I knew Open XML was a good thing but I was still pleasantly surprised by this one: we have achieved a 300 to 1 performance improvement on a data export job by migrating from a Microsoft Excel automation solution to Open XML. Here are the details:
Our client wanted to extract data from a SQL Server database to perform analysis in Microsoft Excel.
The client wanted the export to be driven from a management system that already provided a user-friendly interface for selecting columns as well as filtering and sorting rows.
Option 1 – Comma Separated Values
The first idea that comes to mind when exporting data for Excel is to generate a file with comma separated values (file extension/acronym: CSV).
The problem with this approach is that the results depend on the client’s internationalization configuration. A file which opens just fine on a computer configured for the U.S. might give unspecified results when opened from a European desktop having different settings for currency formats and list separators.
Option 2 – Microsoft Excel Automation
Microsoft Excel Automation is a means of controlling this application from scripts which can essentially mimic a user entering data on a sheet. The scripts are written in Visual Basic for application (VBA), a fairly easy language to master for entry-level programmers and enlightened power users.
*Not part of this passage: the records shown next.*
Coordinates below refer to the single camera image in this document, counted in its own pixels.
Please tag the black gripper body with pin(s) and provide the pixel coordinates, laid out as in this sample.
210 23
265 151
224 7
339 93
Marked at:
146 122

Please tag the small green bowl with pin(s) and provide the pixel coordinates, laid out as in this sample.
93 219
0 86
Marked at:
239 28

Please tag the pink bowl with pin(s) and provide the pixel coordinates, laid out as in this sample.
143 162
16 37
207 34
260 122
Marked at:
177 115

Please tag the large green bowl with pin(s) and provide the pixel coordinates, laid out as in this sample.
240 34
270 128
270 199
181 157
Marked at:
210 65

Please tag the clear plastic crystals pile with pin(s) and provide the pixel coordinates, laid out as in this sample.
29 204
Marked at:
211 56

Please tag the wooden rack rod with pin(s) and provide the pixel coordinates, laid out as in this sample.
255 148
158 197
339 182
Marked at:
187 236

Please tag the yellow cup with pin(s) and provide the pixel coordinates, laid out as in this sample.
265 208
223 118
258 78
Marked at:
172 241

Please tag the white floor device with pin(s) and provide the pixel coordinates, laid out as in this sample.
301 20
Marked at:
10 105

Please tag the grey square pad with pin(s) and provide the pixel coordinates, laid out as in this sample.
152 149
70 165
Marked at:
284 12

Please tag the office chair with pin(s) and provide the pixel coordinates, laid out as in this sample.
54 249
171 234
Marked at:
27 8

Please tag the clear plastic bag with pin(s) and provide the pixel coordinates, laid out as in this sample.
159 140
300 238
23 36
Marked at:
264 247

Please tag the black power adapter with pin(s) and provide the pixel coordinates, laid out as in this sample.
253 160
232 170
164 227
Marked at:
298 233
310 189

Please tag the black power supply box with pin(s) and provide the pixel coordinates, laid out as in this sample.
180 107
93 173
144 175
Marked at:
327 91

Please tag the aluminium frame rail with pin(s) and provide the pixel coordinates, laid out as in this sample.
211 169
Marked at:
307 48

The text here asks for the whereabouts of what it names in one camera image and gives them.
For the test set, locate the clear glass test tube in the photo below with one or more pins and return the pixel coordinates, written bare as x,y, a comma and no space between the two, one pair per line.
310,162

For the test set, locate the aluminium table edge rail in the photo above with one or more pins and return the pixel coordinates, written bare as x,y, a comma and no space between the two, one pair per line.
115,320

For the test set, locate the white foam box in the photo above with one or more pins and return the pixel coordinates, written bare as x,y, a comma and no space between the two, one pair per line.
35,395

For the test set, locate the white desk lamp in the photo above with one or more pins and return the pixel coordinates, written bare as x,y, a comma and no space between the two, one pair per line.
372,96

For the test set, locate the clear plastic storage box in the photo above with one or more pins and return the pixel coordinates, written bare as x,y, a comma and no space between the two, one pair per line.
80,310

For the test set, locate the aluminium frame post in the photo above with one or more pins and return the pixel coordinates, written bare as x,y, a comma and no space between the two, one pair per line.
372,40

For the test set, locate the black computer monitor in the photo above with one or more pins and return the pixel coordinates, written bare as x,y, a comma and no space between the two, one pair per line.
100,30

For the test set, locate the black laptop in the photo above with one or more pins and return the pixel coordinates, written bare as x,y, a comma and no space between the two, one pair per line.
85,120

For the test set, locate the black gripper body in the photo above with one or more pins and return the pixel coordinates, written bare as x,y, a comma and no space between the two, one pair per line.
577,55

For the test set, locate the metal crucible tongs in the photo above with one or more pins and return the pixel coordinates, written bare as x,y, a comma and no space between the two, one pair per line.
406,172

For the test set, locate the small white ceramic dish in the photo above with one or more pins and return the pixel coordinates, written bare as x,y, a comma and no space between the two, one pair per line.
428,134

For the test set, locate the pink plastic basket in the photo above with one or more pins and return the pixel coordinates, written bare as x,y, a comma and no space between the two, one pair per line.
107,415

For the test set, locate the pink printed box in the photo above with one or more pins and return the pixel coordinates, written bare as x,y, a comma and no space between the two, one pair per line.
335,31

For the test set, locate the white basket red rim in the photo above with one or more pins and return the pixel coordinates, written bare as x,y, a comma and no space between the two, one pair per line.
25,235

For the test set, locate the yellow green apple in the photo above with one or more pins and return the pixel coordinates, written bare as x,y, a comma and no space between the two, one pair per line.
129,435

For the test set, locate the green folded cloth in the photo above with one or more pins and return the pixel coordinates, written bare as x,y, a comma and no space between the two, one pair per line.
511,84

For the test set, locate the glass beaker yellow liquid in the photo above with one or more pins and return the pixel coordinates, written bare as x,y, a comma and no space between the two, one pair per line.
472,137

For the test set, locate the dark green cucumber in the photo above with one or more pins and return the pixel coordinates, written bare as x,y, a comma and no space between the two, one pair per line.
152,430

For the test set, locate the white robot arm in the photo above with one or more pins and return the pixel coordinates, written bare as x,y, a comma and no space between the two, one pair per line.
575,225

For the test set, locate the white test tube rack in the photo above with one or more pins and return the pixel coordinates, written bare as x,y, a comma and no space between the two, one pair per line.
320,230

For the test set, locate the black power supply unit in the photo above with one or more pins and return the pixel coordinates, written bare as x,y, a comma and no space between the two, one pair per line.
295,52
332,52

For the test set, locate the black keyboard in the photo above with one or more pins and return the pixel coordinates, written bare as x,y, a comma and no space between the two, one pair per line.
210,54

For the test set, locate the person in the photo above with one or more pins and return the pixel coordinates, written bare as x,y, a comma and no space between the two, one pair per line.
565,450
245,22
On the plus side, you get a genuine Microsoft Excel file which will open correctly on any desktop. You also get to specify cell formatting and to structuring the data any way you want.
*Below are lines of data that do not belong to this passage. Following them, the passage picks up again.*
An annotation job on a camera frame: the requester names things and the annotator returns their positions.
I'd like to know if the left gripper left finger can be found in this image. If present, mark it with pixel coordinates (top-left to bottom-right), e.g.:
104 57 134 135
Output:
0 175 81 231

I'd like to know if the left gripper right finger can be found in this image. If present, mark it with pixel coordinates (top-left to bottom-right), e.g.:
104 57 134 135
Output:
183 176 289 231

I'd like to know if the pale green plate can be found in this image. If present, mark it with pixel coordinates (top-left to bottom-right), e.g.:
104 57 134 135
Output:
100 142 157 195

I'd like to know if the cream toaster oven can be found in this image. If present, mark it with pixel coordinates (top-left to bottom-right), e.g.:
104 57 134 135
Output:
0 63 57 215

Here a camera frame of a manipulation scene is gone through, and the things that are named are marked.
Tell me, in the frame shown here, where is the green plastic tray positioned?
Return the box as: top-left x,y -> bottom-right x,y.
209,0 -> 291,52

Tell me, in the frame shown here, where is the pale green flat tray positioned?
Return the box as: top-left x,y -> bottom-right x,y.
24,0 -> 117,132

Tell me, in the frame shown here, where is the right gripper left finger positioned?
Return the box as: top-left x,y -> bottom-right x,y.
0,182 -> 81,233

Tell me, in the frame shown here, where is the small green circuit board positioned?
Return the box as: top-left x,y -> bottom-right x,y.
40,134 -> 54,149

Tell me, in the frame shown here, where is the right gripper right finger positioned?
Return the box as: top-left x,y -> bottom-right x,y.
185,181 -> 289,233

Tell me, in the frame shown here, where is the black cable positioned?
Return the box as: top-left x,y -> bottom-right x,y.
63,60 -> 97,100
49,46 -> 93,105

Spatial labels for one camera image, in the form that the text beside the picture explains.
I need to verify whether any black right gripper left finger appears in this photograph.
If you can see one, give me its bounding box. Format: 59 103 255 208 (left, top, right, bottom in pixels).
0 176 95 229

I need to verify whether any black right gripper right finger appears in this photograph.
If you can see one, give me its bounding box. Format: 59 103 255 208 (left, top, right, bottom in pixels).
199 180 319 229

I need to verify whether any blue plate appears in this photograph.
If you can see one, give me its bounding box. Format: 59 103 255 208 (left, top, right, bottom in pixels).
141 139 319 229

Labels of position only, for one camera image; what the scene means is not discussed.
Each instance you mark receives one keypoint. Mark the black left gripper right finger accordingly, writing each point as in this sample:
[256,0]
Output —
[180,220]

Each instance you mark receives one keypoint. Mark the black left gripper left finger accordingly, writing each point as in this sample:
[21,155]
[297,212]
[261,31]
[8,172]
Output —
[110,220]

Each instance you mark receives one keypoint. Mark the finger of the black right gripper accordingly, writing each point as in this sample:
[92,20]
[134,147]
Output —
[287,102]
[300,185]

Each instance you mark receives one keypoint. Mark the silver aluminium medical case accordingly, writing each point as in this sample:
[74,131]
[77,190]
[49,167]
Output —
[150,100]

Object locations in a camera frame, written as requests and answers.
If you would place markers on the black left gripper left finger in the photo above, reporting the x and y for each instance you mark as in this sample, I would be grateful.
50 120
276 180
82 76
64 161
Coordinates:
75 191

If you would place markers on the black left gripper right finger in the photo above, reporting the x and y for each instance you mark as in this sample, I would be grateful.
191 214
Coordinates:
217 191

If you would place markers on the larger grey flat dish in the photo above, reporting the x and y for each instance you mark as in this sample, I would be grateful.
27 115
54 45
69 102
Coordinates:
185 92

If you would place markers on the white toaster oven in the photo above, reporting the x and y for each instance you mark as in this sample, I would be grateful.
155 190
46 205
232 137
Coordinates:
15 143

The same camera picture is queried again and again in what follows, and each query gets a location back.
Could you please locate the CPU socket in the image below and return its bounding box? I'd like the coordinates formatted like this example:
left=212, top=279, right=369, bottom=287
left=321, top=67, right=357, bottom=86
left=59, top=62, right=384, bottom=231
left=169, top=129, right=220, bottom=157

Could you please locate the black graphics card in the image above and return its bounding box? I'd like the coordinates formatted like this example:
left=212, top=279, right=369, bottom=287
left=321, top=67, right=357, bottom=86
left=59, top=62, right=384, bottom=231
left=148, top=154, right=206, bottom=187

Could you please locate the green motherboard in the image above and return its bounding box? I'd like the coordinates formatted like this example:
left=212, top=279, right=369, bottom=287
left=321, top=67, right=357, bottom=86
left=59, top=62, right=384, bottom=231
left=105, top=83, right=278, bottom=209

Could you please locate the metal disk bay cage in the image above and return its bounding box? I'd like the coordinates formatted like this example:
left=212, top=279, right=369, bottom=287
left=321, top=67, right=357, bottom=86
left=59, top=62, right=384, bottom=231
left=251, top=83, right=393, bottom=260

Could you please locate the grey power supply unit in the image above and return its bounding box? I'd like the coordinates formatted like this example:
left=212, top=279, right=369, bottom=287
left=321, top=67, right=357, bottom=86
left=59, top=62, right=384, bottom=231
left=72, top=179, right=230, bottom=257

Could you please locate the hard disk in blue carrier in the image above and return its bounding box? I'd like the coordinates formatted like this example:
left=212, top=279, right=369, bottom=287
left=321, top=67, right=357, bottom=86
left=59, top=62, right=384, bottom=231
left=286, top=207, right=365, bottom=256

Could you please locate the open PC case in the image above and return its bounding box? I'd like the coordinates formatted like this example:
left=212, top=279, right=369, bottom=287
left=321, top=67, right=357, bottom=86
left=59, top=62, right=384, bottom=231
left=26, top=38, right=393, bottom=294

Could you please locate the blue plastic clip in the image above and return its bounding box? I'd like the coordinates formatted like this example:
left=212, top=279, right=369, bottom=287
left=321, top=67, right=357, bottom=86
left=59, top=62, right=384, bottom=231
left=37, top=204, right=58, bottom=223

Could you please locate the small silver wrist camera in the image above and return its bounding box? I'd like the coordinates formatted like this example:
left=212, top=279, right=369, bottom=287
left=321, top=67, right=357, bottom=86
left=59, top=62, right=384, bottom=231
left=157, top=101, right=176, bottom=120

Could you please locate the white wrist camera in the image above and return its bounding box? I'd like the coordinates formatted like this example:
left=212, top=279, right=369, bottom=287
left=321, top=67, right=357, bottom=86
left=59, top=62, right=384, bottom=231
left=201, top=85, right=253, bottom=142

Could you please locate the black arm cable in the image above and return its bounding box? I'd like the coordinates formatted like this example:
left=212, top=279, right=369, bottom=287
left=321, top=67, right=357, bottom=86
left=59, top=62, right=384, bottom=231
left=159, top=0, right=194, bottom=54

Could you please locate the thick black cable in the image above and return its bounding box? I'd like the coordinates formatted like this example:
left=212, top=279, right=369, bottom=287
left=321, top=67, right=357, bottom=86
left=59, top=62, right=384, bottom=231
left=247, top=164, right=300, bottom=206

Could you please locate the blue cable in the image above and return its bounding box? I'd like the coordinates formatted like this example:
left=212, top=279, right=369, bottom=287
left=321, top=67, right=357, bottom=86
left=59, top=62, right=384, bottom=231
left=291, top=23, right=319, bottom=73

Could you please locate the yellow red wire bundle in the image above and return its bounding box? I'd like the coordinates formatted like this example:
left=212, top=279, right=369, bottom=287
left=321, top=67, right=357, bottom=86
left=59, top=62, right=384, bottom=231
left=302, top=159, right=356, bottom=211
On the minus side, this method is excruciatingly slow. In our tests, exporting 4,000 rows of 10 columns took more than 10 minutes, which wasn’t acceptable for the client.
Option 3 – Open XML
Open XML is the native document format for Office 2007. Excel Open XML files are easily recognisable by their “.XLSX” extension.
The solution implemented by the Xpertdoc team involves creating a template Excel file and then injecting data in its XML structure using a DotNet program.
The same export that took 10 minutes in Microsoft Excel Automation now completes in less than two seconds. Overall the solution is also more robust, easier to maintain and it does not require Microsoft Excel to be installed on the system (good for server-side operation).